The right to communicate gains relevance at the World Social Forum in Venezuela
By Dafne Sabanes Plou
BUENOS AIRES, ARGENTINA, 03 February 2006
The Coalition for the Right to Communicate in Latin America and the Caribbean launched a continental campaign during a panel held concurrently at the VI World Social Forum and the II Social Forum of the Americas in Caracas, Venezuela, on the 26th of January.
Many of the members of this campaign participated in a press conference on the subject at the end of the panel, during which they reaffirmed the efforts made by various organisations and regional communication networks to strengthen the actions of all the independent and community media, communications networks, personalities and institutions that fight against the concentration of media in the hands of a few internationally funded companies, as well as in favour of democratisation of messages and communication.
“The current situation of the global concentration of the largest and most powerful media leads to uniformity in the message, content, and culture”, noted Carlos Rivadereyra, from APC member and AMARC (World Community Radio Association) representative, CEPES-Peru. “We want to democratise the communication as a fundamental right to human beings, in other words, for media to become a public service, with journalists who are the authors of an authentic message and committed to the people”.
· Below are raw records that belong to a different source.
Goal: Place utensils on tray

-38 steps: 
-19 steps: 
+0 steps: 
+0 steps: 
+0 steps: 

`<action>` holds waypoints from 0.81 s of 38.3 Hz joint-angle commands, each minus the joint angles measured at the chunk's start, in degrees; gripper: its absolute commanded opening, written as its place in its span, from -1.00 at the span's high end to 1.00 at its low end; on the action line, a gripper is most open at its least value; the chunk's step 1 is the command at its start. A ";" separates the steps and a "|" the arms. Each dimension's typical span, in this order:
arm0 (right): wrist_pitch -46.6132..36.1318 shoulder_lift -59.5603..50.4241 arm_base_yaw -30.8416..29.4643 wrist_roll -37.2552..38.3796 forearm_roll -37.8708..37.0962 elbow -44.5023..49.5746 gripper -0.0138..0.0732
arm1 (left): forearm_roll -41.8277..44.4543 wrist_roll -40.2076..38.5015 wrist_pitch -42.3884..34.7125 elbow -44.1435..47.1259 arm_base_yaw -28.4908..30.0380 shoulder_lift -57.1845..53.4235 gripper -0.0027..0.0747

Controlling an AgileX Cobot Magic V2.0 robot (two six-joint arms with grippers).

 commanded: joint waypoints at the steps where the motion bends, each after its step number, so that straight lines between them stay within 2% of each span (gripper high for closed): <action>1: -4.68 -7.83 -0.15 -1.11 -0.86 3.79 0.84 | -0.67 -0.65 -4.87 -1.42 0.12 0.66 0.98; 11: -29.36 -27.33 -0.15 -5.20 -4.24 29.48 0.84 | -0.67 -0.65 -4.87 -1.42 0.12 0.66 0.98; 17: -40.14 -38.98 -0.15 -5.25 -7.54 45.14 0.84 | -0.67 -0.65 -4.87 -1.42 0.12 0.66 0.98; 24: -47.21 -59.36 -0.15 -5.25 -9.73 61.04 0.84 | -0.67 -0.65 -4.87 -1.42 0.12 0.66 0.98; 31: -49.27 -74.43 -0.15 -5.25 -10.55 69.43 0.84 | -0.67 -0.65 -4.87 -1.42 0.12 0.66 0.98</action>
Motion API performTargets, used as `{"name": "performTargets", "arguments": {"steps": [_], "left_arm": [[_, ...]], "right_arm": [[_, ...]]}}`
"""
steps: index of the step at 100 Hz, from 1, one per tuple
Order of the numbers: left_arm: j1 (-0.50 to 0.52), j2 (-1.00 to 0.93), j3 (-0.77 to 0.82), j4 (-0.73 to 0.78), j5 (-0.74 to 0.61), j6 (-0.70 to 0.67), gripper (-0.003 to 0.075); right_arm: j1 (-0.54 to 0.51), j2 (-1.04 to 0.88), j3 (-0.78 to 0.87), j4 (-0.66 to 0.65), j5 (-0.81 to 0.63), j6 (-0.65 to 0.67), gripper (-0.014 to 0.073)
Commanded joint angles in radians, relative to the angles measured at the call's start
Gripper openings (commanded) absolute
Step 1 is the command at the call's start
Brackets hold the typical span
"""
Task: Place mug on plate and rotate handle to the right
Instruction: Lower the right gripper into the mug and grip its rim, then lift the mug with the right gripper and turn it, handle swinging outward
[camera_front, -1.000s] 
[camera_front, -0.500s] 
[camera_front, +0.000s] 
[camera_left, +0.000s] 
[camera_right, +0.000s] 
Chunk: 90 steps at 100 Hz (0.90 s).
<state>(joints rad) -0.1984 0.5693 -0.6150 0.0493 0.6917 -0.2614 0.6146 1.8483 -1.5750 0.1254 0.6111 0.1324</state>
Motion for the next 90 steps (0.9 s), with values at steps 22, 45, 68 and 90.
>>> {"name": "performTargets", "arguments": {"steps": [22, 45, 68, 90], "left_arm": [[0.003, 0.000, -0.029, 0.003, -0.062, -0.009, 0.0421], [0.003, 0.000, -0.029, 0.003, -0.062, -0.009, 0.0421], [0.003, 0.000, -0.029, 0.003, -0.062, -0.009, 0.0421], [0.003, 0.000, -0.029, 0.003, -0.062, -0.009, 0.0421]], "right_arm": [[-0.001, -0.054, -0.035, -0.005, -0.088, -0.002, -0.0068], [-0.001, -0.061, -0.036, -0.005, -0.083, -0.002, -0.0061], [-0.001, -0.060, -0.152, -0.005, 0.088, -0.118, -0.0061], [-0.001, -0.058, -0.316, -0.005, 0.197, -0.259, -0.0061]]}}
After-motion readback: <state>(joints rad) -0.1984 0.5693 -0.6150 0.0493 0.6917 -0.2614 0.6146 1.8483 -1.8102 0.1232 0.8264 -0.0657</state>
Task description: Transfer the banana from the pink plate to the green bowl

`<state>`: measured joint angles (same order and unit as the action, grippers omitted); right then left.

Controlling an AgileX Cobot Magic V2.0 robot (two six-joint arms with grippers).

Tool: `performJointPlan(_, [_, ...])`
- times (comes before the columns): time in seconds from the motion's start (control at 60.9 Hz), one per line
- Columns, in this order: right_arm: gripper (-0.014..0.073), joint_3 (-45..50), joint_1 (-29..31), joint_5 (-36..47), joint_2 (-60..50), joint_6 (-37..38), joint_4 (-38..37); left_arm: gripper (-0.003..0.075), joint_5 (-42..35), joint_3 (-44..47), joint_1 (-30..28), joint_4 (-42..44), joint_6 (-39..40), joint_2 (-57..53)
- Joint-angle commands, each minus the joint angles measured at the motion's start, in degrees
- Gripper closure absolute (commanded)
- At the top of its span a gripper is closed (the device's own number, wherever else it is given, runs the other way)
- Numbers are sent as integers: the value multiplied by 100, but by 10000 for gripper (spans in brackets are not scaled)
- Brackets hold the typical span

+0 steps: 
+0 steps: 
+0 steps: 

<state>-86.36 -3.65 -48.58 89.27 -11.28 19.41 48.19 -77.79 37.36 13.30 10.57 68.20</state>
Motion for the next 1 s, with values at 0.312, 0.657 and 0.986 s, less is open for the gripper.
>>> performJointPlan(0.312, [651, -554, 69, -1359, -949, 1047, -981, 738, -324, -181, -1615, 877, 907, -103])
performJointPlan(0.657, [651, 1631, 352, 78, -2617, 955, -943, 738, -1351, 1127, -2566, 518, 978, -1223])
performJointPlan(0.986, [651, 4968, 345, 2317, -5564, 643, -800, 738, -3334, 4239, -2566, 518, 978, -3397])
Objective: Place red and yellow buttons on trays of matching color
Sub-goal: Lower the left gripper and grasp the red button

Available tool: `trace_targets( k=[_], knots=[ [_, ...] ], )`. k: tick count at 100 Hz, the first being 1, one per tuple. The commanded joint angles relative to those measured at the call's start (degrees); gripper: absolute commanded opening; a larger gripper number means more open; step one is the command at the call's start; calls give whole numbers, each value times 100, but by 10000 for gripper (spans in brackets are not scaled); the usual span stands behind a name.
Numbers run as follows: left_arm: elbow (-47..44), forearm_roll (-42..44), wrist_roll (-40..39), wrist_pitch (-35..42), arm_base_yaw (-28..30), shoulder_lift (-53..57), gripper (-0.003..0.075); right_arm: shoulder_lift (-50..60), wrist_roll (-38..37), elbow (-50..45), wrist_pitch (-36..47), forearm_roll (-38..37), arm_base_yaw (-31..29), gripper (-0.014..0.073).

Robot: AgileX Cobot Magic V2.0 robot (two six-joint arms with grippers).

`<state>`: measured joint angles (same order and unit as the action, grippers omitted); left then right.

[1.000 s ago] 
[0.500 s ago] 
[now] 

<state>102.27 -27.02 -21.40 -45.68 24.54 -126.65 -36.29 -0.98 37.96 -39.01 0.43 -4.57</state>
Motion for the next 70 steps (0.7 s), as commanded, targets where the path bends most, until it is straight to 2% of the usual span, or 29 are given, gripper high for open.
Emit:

Roberto Savio, from IPS (Inter Press Service) referred to the fact that “the global process of media content homogenisation has led the population to only see a part of the reality in which events take place, and not the processes. Faced with the concentration of media institutions in the hands of a few actors that often do not see reality from the perspective of the people, the idea is to take media to the communities and for them to transmit what they feel and think. This distortion in the work that the media does makes them into marketing machines, rather than information facilitators”.
Roberto Savio also added that “culture is the main reason to democratise the message, without an autochthonous culture, we could not carry out this goal. In such a way that the state has the duty to support culture, educate and facilitate information for its people about their roots.”
Regarding the manner in which the campaign is being carried out in the continent, Ana Maria Rodriguez from OCLACC (Latin American and Caribbean Communication Organisation) stated: “The campaign takes shape according to each country and the communicative needs of each region to support the growth of radios and community TV that transmit their own essence.”
The Coalition for the Right to Communicate in Latin America and the Caribbean aims at reaffirming the right to communicate as a fundamental human right and to understand communication and the media as a public goods, whose purpose goes beyond technological and commercial aspects that organisations like the World Trade Organisation, FTAA and free trade agreements that want to transform all media into lucrative private corporations and communication in mere merchandise.
With this concern, from the I Social Forum of the Americas, which took place in July 2004 in Ecuador, 8 continental communication networks (ADITAL, ALER, AMARC, APC, ALAI, OCLACC, WACC, RADIPAZ) approved a proposal of joint actions and the public letter “Another communication is possible” on the need to generate a movement that would involve all those people and institutions interested in joining efforts to make the relevance of the right to communicate reality in the Americas.
The communicators that make up the coalition affirm that the fight for the right to communicate forces them to strengthen the popular, community, alternative and indigenous media that have been gradually put together with a great deal of effort. This involves various tasks, especially the articulation of the work between communicators, social movements, organisations, and networks among others.
The World Social Forum, celebrated in Caracas, was yet another example of the need to strengthen the right to communicate by respecting pluralism, diversity, and media independence. Some 4900 journalists from the region and the world registered to cover this event, which had over 80 thousand participants, 2000 activities listed, as well as 200 cultural activities.
The combined work of many of these media sources allowed community radios to transmit live from Caracas via the internet. Various organisations sent their daily press releases electronically, thus reaching social organisations from all over the region. Newspapers and bulletins were also disseminated among the thousands of participants and can be downloaded from the websites. A genuine communications’ operative took place, so that all the interested people could follow the debates and activities carried out at this new forum on a day-to-day basis. This further nurtured the hope of another world being possible.